"""
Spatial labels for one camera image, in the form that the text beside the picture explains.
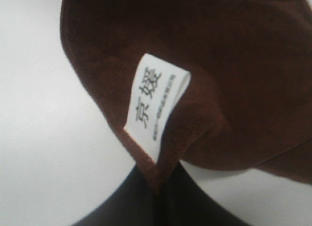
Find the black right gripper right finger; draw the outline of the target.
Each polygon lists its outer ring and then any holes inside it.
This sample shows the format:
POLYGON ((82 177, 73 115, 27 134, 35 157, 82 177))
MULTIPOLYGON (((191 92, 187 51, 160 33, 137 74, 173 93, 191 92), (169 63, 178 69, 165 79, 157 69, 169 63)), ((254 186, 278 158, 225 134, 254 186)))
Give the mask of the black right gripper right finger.
POLYGON ((157 226, 245 226, 210 198, 181 164, 156 194, 157 226))

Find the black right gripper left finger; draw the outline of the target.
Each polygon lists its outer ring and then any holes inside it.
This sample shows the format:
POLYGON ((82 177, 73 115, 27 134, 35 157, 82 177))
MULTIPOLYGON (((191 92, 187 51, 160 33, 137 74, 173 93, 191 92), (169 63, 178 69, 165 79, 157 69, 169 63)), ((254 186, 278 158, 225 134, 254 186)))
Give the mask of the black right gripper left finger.
POLYGON ((134 166, 117 190, 78 226, 154 226, 154 196, 134 166))
"""
• [Exercise prompt]: Check every line of the data and give the number of them that hold the string "target", with no other words.

• [Solution below]: 2